Eliana, che sta studiando ora per la sua seconda laurea, ha scoperto in Enrica alcuni tratti comuni: «Siamo due donne resilienti. Anch’io ho conosciuto la malattia, e questo mi ha cambiato profondamente. Intorno ai 49 anni sono stata operata per un carcinoma mammario. Ho già una laurea in giurisprudenza, ho lavorato come fiscalista prima di stare a casa per dedicarmi ai miei due figli. Ora sono entrambi grandi, così ho deciso di seguire la mia passione per il volontariato e le attività sociali. Avevo già frequentato un corso all’Humanitas e poi proprio nell’anno della pandemia ho deciso di fare il test per la facoltà di Psicologia. Volevo raccordare le mie esperienze con i corsi universitari. Nave Italia ha rappresentato un’opportunità per realizzare questo desiderio. Tutti sulla nave partecipavano alla vita comune, dividendosi i compiti. Nella nostra società miriamo tutti alla perfezione, invece la prospettiva giusta è quella di valorizzare le capacità che ognuno possiede».

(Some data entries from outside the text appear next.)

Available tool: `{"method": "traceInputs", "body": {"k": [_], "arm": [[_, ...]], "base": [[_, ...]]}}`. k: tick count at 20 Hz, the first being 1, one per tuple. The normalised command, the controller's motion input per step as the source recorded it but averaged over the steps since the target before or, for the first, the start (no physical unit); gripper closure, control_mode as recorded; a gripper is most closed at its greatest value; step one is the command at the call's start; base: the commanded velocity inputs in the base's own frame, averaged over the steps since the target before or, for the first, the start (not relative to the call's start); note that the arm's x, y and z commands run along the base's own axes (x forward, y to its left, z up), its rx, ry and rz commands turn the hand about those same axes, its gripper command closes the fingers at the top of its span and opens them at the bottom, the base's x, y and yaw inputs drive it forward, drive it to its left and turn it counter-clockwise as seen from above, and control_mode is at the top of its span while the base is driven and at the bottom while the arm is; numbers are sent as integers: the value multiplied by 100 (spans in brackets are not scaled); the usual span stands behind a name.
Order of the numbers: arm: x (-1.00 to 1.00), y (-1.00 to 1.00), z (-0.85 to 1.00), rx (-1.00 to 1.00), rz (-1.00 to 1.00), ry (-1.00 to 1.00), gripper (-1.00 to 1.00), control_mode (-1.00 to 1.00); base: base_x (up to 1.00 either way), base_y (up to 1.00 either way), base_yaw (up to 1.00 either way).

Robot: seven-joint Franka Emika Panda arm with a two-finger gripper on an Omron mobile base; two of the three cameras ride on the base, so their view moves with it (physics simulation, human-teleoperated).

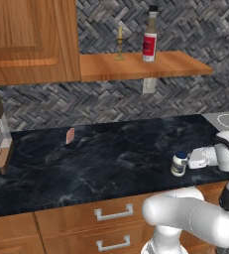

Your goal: Pick the mayonnaise and syrup bottle from the counter and place them in the cabinet.

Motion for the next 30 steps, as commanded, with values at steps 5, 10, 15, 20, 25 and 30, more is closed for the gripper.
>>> {"method": "traceInputs", "body": {"k": [5,10,15,20,25,30], "arm": [[17,0,-6,0,0,0,-100,-100],[13,0,-3,0,0,0,-100,-100],[2,0,-1,0,0,1,100,-100],[-2,1,42,4,-3,-8,100,-100],[-12,0,93,4,-7,-22,100,-100],[-18,-8,96,0,-14,-20,100,-100]], "base": [[0,0,0],[0,0,0],[0,0,0],[0,0,0],[0,0,0],[0,0,0]]}}
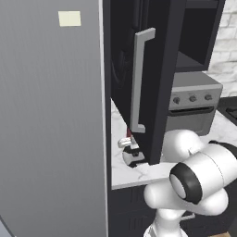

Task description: There are various items on the counter. Only move the condiments/shakers into the cabinet.

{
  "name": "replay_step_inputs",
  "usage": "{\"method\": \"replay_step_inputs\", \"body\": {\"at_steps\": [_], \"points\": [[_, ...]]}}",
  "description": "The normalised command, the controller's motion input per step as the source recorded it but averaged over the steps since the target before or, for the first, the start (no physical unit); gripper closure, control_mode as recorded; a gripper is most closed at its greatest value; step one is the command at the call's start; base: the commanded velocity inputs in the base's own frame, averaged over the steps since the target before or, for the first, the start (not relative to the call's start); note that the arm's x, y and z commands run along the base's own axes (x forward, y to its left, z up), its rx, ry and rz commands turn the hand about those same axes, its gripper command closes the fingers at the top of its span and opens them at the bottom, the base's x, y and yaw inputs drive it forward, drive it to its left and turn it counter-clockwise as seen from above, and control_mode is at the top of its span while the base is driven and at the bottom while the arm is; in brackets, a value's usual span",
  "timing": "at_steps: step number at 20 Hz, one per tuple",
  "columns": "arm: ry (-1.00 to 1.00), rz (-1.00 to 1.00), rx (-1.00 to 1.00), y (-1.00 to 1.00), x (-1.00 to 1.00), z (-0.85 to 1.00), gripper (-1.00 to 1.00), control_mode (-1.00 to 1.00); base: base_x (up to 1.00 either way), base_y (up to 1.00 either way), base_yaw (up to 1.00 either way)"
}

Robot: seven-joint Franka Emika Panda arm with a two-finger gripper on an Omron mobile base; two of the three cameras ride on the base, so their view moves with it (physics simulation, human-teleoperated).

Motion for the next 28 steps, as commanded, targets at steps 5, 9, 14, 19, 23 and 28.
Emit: {"method": "replay_step_inputs", "body": {"at_steps": [5, 9, 14, 19, 23, 28], "points": [[0.0, 0.0, 0.0, 0.0, 0.15, -0.03, -1.0, -1.0, 0.0, 0.0, 0.0], [0.0, 0.0, 0.0, 0.0, 0.21, -0.01, -1.0, -1.0, 0.0, 0.0, 0.0], [0.0, 0.0, 0.0, 0.0, 0.17, -0.01, -1.0, -1.0, 0.0, 0.0, 0.0], [0.0, 0.0, 0.0, 0.0, 0.1, -0.01, 1.0, -1.0, 0.0, 0.0, 0.0], [0.0, 0.0, 0.0, 0.0, 0.0, 0.0, 1.0, -1.0, 0.0, 0.0, 0.0], [0.0, 0.0, 0.0, 0.0, -0.03, 0.0, 1.0, -1.0, 0.0, 0.0, 0.0]]}}
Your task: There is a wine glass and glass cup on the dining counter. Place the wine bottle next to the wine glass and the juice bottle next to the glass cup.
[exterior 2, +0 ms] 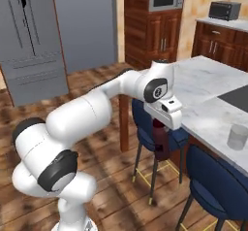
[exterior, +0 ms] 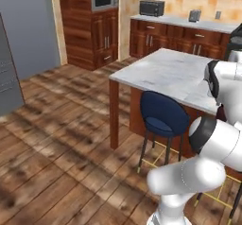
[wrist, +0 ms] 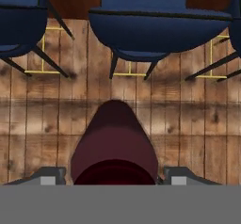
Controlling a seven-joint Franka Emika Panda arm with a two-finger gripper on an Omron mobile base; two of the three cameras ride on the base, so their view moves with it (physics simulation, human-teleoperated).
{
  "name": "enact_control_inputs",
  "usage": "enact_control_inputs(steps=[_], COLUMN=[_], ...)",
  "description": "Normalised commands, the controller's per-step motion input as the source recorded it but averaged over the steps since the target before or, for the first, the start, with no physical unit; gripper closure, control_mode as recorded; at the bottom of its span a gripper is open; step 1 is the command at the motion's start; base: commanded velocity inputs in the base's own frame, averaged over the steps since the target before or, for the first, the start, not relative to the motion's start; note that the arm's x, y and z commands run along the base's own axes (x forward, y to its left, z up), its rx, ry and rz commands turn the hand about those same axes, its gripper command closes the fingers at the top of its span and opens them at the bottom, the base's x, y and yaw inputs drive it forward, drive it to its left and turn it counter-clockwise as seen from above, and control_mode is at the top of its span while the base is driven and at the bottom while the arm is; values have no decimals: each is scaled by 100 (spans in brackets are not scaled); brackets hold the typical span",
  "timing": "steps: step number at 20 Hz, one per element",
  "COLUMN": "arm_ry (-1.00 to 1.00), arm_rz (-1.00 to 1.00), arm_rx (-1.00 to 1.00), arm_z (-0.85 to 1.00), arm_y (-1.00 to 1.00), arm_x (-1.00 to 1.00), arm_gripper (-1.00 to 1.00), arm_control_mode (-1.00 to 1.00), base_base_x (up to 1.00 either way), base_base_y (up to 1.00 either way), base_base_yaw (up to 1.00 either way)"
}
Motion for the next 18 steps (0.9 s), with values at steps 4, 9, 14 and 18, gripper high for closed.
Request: enact_control_inputs(steps=[4,9,14,18], arm_ry=[0,0,0,0], arm_rz=[0,0,0,0], arm_rx=[0,0,0,0], arm_z=[0,0,0,0], arm_y=[0,0,0,0], arm_x=[0,0,0,0], arm_gripper=[100,100,100,100], arm_control_mode=[100,100,100,100], base_base_x=[68,70,66,52], base_base_y=[36,36,32,19], base_base_yaw=[-43,-42,-45,-55])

Il viaggio su Nave Italia ha un forte valore simbolico, per promuovere una cultura che consideri davvero la vecchiaia «il compimento della vita», come scrive Cicerone, da trascorrere nel modo migliore possibile, seguendo ciò che l’associazione InsiemeAte si impegna da anni a realizzare con il metodo «Optimus domi», perché gli anziani possano stare bene a casa propria. «All’inizio i familiari delle persone che seguiamo erano intimoriti da questa proposta - concludono Paola Brignoli e Francesca Morganti -. Noi stesse quando abbiamo visitato il brigantino, con le sue cabine e le scale, avevamo qualche timore. In realtà l’equipaggio ci ha aiutato moltissimo. Nonostante le fatiche e qualche momento di apprensione, tutto è filato liscio. La vera meraviglia però è stata vedere gli anziani fare cose che non ci saremmo mai aspettati. Al terzo giorno sembravano tutti ringiovaniti: chi prima usava il bastone lo ha dimenticato in cabina, ognuno ha superato paure e limiti. Abbiamo capito con stupore quanto sia importante la socializzazione, e ci siamo impegnati a supportarli per lasciarli esprimere e far affiorare le loro capacità migliori».